Studio album by Muddy Waters
Released October 5, 1968
Recorded May 1968
Ter Mar Studios, Chicago, Illinois
Genre Blues, psychedelic rock
Length 36:54
Label Cadet LPS 314
Producer Marshall Chess, Charles Stepney
Muddy Waters chronology
The Super Super Blues Band
(February 1968)
Electric Mud
(October 1968)
After the Rain
Rotary Connection chronology
Rotary Connection
Electric Mud (with Muddy Waters)
The Howlin' Wolf Album (with Howlin' Wolf)

Electric Mud is the fifth studio album by Muddy Waters, with Rotary Connection serving as his backing band. Released in 1968, it imagines Muddy Waters as a psychedelic musician. Producer Marshall Chess suggested that Muddy Waters record experimental, psychedelic blues tracks with members of Rotary Connection in an attempt to revive the blues singer's career.

The album peaked at #127 on the Billboard Pop Albums chart. It was controversial for its fusion of electric blues with psychedelic elements, but was influential on psychedelic rock bands of the era.

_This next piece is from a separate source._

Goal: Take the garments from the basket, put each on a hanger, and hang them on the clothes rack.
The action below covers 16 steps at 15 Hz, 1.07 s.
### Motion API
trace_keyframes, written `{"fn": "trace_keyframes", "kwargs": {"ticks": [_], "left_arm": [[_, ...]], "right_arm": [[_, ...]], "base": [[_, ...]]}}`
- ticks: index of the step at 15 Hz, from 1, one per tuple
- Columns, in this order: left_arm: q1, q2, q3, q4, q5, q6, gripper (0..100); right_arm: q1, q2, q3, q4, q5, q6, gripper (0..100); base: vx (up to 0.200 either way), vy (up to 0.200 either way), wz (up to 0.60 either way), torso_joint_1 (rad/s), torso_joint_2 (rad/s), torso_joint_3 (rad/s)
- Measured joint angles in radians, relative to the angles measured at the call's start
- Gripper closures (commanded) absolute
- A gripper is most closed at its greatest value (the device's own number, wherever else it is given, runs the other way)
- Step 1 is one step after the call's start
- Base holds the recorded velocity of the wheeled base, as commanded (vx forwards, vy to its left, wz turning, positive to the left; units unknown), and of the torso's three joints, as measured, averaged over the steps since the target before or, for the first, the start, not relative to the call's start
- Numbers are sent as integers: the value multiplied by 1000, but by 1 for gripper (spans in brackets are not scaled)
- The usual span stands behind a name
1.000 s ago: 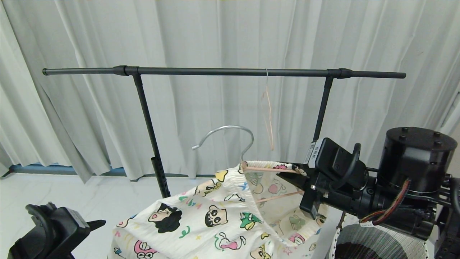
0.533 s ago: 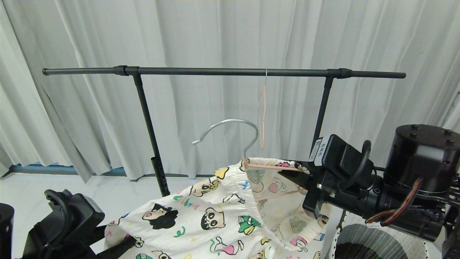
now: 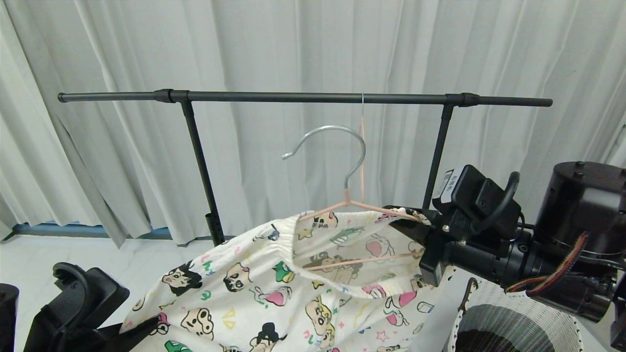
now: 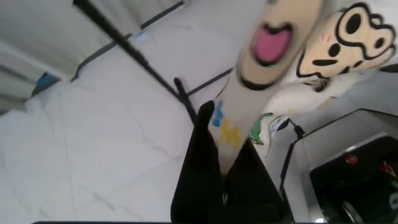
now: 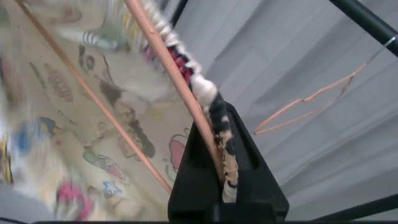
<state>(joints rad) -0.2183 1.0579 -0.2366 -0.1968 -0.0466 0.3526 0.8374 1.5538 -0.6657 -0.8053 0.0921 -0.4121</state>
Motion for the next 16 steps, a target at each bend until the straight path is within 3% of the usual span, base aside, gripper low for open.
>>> {"fn": "trace_keyframes", "kwargs": {"ticks": [3, 4, 9, 14, 16], "left_arm": [[26, 0, 10, 0, 0, 2, 100], [27, -1, 10, 0, 0, 4, 0], [20, -11, 5, 2, 0, -4, 0], [21, -86, -5, -2, 0, -181, 0], [39, -113, -23, -6, 7, -222, 0]], "right_arm": [[0, -9, -4, -6, -50, 73, 100], [2, -10, -4, -10, -53, 80, 100], [-10, -17, 0, -12, -74, 82, 100], [-93, -41, 42, 1, -253, 216, 100], [-123, -64, 88, 20, -288, 237, 100]], "base": [[0, 0, 0, 0, 0, 0], [0, 0, 0, 0, 0, 0], [0, 0, 0, 0, 0, 0], [0, 0, 0, 0, 0, 0], [0, 0, 0, 0, 0, 0]]}}
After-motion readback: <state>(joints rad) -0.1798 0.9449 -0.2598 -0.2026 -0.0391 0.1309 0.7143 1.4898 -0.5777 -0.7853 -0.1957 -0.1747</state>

In 1967, Marshall Chess formed Cadet Concept Records as a subsidiary of Chess Records. The label's first release was the self-titled debut album of the psychedelic band Rotary Connection, whose members Chess described as "the hottest, most avant garde rock guys in Chicago".[1] As a result of the album's success, Chess felt that he could revive the career of bluesmen Muddy Waters and Howlin' Wolf by recording two albums of experimental, psychedelic blues with members of Rotary Connection as the backing band for the singers, producing the albums Electric Mud and The Howlin' Wolf Album.[2] Chess hoped the new albums would sell well among fans of psychedelic rock bands influenced by Muddy Waters and Howlin' Wolf.[3] According to Muddy Waters, "Quite naturally, I like a good-selling record. I was looking at it because I played for so many of these so-called hippies that I thought probably I could reach them."[3]

In place of Muddy Waters' regular musicians were Gene Barge, Pete Cosey, Roland Faulkner, Morris Jennings, Louis Satterfield, Charles Stepney and Phil Upchurch.[4] Cosey, Upchurch and Jennings joked about calling the group "The Electric Niggers".[4] Marshall Chess liked the suggestion, but Leonard Chess refused to allow the name.[4]

The album incorporates use of wah-wah pedal and fuzzbox.[5] Marshall Chess augmented the rhythm of Muddy Waters' live band with the use of electric organ and saxophone.[5] Blues purists criticized the album's psychedelic sound.[3] According to Marshall Chess, "It was never an attempt to make Muddy Waters a psychedelic artist; it was a concept album like David Bowie being Ziggy Stardust."[3] Muddy Waters said of the album's sound, "That guitar sounds just like a cat — meow — and the drums have a loping, busy beat."[3]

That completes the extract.